Quergefragt - Billiglöhner aus dem Osten Sind deutsche Arbeiter zu teuer
Billiglöhner aus dem Osten ? Sind deutsche Arbeiter zu teuer?
Quergefragt, 13. April 2005
20.15–21.00 Uhr im SÜDWEST Fernsehen:
Arbeitskraft zum Schnäppchenpreis: als Fleischereihilfskraft im Schlachthof für drei Euro Stundenlohn, als Spargelstecher auf dem Feld und als Fliesenleger auf Baustellen für sechs Euro, über 60 Stunden die Woche. Zehntausende osteuropäische Arbeiter sind für Billig-Löhne zu haben. Seit der EU-Osterweiterung im vergangenen Jahr haben beispielsweise polnische Firmen mit ihren Arbeitern unbeschränkten Zugang zum deutschen Arbeitsmarkt. Konkurrenzlos teuer scheinen dagegen deutsche Arbeiter und Handwerker, mit hohen Löhnen, verursacht durch erhebliche Nebenkosten, Tarifverträge und 38-Stunden-Woche.
Panisch reagieren jetzt die Politiker. „Mindestlohn“ soll das Allheilmittel gegen Lohndumping aus dem Osten sein. Selbst die Union nähert sich plötzlich der SPD-Forderung nach Mindestlöhnen an und will mit staatlich verordneten Lohnuntergrenzen deutsche Arbeitsplätze retten. Nur die FDP warnt vor der Regulierung und fordert „Weniger Marx , mehr Markt!“ Aber auch an der Basis, in kleinen Handwerksbetrieben oder bei den Verbänden der Landwirtschaft etwa, ist man skeptisch, ob mit einer „Mindestlohndebatte“ arbeitsmarkttechnisch etwas Entscheidendes bewegt werden kann.
Am Mittwoch berät das Bundeskabinett darüber, wie gegen Lohndumping vorgegangen werden kann.
Steht das „deutsche Handwerk“ vor dem Aus?
Können Mindestlöhne deutsche Arbeitsplätze retten?
Nehmen osteuropäische Billig-Arbeiter die Jobs weg?

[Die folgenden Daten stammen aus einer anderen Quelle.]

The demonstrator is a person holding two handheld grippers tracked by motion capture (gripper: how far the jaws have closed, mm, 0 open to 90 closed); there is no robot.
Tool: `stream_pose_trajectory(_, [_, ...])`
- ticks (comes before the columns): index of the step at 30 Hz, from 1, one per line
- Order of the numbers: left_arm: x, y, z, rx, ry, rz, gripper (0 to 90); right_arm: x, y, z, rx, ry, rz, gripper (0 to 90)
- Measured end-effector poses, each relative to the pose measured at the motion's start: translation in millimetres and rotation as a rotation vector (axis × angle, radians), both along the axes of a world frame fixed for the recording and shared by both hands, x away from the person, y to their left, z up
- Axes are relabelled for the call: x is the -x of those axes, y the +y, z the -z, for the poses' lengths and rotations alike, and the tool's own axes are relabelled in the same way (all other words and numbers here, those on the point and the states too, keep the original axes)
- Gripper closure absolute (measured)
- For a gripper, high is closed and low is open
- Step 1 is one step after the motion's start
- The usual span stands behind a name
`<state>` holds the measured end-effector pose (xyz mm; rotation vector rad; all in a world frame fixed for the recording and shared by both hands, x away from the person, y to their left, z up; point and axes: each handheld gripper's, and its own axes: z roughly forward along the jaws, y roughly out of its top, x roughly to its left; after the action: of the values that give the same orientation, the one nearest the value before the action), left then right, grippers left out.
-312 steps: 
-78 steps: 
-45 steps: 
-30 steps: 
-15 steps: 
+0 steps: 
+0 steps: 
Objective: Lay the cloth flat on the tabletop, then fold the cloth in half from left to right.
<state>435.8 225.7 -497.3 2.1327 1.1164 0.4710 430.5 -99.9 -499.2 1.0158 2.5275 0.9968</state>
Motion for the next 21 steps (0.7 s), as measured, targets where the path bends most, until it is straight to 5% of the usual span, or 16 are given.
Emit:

Über diese und andere Fragen diskutieren
Anke Hlauschka und Christian Döring am 13. April 2005 mit u.a.:
Klaus Uwe Benneter
SPD-Generalsekretär
Rainer Brüderle
stv. FDP-Fraktions- und Parteivorsitzender
Markus Dieterich
Gewerkschaft Nahrung, Genuss, Gaststätten
Klaus Busse
Fliesenlegermeister aus Mainz
Quergefragt
Informationen zur Sendereihe QUERGEFRAGT
Quere Themen, quere Menschen, aktuelle und kompetente Information auch mal abseits des journalistischen Mainstreams. Das ist „Quergefragt – Talk aus dem Staatstheater“. Jeden Mittwoch nehmen vier Gäste aus Politik und Gesellschaft auf den roten Sofas von Anke Hlauschka Platz. Hat der Kanzler das Vertrauen der Wähler verspielt? Wie gefährlich sind weiche Drogen? Wer kann den Reformstau in Deutschland beseitigen? Über diese Themen wird bei Quergefragt engagiert gestritten.Harter Polit-Talk und einfühlsame Interviews werden bei Quergefragt vereint. Die Sendung setzt so einen neuen Akzent in der deutschen Talkshow-Landschaft. Auch der Anblick des Mainzer Doms, den der Zuschauer durch die Glasfassade des Theaters ständig im Blick hat, mahnt Moderatoren und Macher von Quergefragt an die Suche nach Wahrheit.
Informationen zur Moderatorin
Anke Hlauschka
Sie steht für Politik pur: Elf Jahre lange moderierte Anke Hlauschka das "Tagesgespräch" im Hörfunk, zunächst im SWF, nach der Fusion im SWR. Ihre Interviews mit Politikern aus Bund und Land haben sie überregional bekannt gemacht. Angefangen hat sie mit Prominenten-Talks aber schon viel früher: 1975 für die Sendung "SWF3-Extra-Drei". Später moderierte sie zahlreiche Politik- und Nachrichtensendungen im damaligen Südwestfunk.
Aufgewachsen ist Anke Hlauschka in Schweinfurt. Ein Soziologiestudium in München brach sie ab, weil das Angebot eines Hörfunkvolontariats beim Süddeutschen Rundfunk in Stuttgart lockte. Danach arbeitete Hlauschka als Redakteurin im SDR-Zeitfunk und in der Nachrichtenredaktion. Es folgte ein einjähriges Zwischenspiel beim Südwestfunk in Tübingen und dann der Wechsel in die damalige Südwestfunk-Zentrale nach Baden-Baden.